RECORDS SHOWN —

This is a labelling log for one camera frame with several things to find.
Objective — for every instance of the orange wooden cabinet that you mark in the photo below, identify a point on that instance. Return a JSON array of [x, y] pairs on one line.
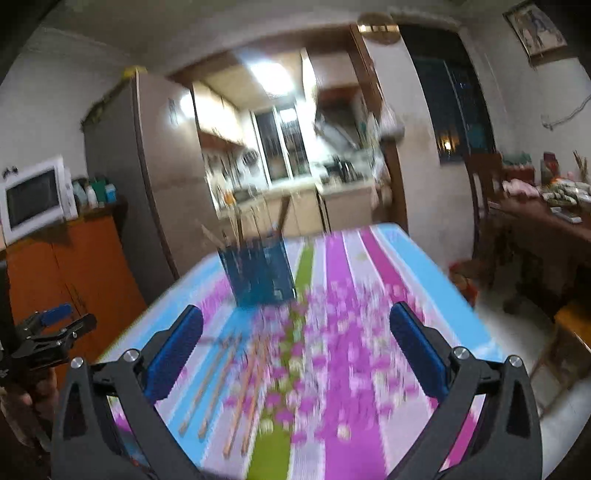
[[78, 277]]

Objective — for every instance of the floral striped tablecloth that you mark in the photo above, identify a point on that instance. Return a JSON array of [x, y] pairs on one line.
[[341, 286]]

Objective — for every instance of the green box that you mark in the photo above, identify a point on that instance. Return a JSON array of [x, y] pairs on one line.
[[99, 184]]

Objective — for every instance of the dark window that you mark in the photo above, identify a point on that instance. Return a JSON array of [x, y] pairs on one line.
[[450, 92]]

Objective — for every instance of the dark red jar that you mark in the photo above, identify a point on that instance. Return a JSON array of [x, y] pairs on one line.
[[549, 168]]

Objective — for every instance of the white microwave oven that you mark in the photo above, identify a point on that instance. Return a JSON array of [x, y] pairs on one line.
[[34, 201]]

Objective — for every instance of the steel range hood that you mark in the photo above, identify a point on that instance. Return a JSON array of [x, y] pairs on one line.
[[339, 134]]

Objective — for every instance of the grey refrigerator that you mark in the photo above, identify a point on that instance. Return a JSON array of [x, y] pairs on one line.
[[152, 184]]

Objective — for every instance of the cream kitchen wall cabinets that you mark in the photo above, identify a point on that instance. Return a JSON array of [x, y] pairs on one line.
[[221, 120]]

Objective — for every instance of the white hanging plastic bag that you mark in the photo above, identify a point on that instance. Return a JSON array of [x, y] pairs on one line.
[[391, 122]]

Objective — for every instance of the wooden stool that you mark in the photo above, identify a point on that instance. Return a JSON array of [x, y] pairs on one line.
[[572, 341]]

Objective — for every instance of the red basket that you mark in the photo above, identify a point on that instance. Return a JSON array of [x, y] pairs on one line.
[[464, 281]]

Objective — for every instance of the cream kitchen base cabinets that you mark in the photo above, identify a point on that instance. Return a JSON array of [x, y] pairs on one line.
[[341, 207]]

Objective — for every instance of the steel kettle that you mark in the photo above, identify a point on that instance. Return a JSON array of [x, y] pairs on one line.
[[348, 170]]

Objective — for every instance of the grey remote control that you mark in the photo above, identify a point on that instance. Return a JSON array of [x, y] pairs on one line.
[[567, 215]]

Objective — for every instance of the framed wall picture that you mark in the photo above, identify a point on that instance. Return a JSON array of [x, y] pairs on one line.
[[535, 32]]

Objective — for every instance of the white plastic bottle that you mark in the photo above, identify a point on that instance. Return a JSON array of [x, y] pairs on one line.
[[91, 196]]

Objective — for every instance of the pink cloth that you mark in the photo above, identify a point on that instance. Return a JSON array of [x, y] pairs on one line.
[[519, 188]]

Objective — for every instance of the barred kitchen window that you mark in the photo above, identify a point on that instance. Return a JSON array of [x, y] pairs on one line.
[[281, 143]]

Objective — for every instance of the round gold wall clock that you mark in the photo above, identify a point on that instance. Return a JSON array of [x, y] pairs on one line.
[[378, 28]]

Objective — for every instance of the dark wooden side table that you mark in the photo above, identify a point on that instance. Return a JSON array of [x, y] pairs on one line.
[[540, 249]]

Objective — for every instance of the square ceiling light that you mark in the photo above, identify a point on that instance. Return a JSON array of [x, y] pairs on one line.
[[273, 78]]

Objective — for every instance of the long bamboo chopstick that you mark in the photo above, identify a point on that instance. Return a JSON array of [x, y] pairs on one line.
[[240, 401], [220, 390], [255, 401], [205, 390]]

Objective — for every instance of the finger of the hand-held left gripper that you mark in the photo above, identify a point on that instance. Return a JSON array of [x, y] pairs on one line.
[[64, 334], [56, 314]]

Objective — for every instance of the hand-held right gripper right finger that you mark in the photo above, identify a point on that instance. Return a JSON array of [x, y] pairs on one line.
[[418, 350]]

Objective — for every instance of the person's left hand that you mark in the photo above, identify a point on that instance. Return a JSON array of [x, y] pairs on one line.
[[39, 394]]

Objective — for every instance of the wooden chair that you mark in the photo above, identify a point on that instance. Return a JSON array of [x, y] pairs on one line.
[[485, 203]]

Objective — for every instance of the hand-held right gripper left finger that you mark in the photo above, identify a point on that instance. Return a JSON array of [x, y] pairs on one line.
[[178, 350]]

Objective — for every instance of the blue slotted utensil holder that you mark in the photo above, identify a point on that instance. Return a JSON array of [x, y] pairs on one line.
[[261, 277]]

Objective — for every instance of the bunch of wooden chopsticks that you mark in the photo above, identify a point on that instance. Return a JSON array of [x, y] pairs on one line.
[[238, 226]]

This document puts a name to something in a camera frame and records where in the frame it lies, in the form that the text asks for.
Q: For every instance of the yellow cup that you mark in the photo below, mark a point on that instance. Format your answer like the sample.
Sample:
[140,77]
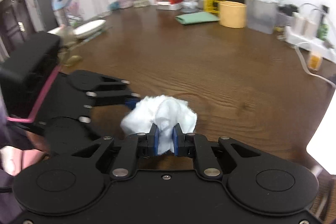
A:
[232,15]

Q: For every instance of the small green bottle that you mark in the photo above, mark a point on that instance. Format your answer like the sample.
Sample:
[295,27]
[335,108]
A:
[323,31]

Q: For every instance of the small white charger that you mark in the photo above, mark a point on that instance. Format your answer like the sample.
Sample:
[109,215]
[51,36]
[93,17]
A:
[312,27]

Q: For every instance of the yellow and white plug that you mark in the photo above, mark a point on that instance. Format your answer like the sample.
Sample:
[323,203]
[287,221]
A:
[315,61]

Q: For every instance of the white flat box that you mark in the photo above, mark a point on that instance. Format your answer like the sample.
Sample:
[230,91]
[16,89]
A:
[168,6]

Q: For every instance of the light blue cap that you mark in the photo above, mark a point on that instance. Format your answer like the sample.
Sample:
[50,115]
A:
[61,3]

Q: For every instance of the black wall plug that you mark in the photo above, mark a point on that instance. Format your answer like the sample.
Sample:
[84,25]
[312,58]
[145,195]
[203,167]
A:
[325,9]

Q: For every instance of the large white charger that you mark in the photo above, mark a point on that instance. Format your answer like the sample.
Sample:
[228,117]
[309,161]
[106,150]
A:
[299,24]

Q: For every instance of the dark door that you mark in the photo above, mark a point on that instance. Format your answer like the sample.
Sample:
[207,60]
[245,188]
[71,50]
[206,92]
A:
[13,22]

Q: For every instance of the blue stone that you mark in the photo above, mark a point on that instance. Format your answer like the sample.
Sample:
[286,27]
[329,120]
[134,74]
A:
[114,6]

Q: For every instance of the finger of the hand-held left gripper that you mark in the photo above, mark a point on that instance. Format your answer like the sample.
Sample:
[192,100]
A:
[90,127]
[130,104]

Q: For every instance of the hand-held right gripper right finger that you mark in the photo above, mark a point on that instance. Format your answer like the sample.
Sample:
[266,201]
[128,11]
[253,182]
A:
[176,142]

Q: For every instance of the white plate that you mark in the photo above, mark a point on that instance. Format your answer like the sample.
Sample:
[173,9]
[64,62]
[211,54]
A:
[89,28]

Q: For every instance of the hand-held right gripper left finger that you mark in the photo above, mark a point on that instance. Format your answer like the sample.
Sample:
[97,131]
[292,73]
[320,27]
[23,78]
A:
[156,142]

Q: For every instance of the person's left hand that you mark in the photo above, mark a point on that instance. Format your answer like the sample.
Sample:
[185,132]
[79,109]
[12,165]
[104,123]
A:
[15,159]

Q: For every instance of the clear plastic container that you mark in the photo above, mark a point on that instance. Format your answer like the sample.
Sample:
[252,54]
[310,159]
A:
[262,14]

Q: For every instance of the white power strip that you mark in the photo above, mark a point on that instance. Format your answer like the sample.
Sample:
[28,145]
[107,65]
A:
[302,40]

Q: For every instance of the green cloth pouch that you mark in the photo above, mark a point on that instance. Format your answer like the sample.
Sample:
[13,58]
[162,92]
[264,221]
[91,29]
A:
[197,18]

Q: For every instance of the white cotton wad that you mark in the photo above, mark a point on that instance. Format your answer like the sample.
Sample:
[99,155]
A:
[168,111]

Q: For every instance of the person's left forearm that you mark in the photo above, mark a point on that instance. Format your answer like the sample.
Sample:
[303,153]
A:
[6,192]

TASK TO COMPLETE — What lines of the preceding data include the string "small"? Pull them out.

TASK OUTPUT —
Q: For every instance of the small green bottle that you mark in the photo above, mark a point on that instance. Format your answer like the sample.
Q: For every instance of the small white charger that you mark in the photo above, mark a point on that instance. Format your answer like the sample.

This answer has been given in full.